A lifetime of travelling in a moving cohort did little to prepare him for this kind of suffering. The Desert had always been his home but it had never been this unforgiving before. Was this merely retribution for the dreams of grandeur which had stirred him from his native home? One of the stern deities of his people spitting on him for turning his back on his heritage? Five generations before him had known only the moving sea of sands, a closeted life of simple living. His only worry was that he would die forgotten, a murmur of life gone with nothing to show for his work. From the start he knew that he was far more intelligent and gifted than the rest of them, why else would he be the only one to have left. Precisely this reason.

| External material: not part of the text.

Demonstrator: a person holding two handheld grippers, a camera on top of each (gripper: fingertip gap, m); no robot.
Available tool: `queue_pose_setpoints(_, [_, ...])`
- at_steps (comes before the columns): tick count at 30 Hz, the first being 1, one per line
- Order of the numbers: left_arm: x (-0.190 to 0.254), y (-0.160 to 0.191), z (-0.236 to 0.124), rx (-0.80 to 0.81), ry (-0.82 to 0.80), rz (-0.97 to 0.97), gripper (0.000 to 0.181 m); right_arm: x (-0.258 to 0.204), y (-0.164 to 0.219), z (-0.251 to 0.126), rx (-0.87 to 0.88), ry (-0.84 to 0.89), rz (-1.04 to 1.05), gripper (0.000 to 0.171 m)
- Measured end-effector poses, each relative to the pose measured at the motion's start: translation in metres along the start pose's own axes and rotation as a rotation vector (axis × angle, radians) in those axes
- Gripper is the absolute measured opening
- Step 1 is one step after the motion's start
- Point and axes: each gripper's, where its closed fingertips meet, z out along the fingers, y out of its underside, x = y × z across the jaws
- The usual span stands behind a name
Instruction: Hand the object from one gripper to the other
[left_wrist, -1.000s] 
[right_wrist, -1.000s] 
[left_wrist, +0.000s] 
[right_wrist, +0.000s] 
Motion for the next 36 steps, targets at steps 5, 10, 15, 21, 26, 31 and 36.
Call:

It was another mile before he collapsed into a slump on the floor as a crippling shake ran through his legs courtesy of the fanged wound on his leg. A moment to shut his eyes was all that he required to get his strength back. Civilisation wouldn't be going anywhere if he took a few moments to gather himself. Whatever voice spoke to him stirred him from his life in death trance, catching him as he fell into the arms of the grave, denying him that sweet release. "I have only my ambition and pride to blame. A fitting end for a man cursed by circumstance whether it be the sun or the wounds that take my life." A part of him wanted to turn his back to the figure before him, who his mind questioned whether he was but a figment of a tortured head. But the water that now ran down his throat, that sweet kiss of life felt all so real. Life was everything, no matter what form it took. Death would not have him yet. "A fitting name, my Saviour. Let my old self die in the wasteland behind me, I am reborn with your kindness." For the first time in many a day something resembling a smile curved its way onto his face as he reached up and took his supporting hand. "You know me, but what name shall I give you, Friend?"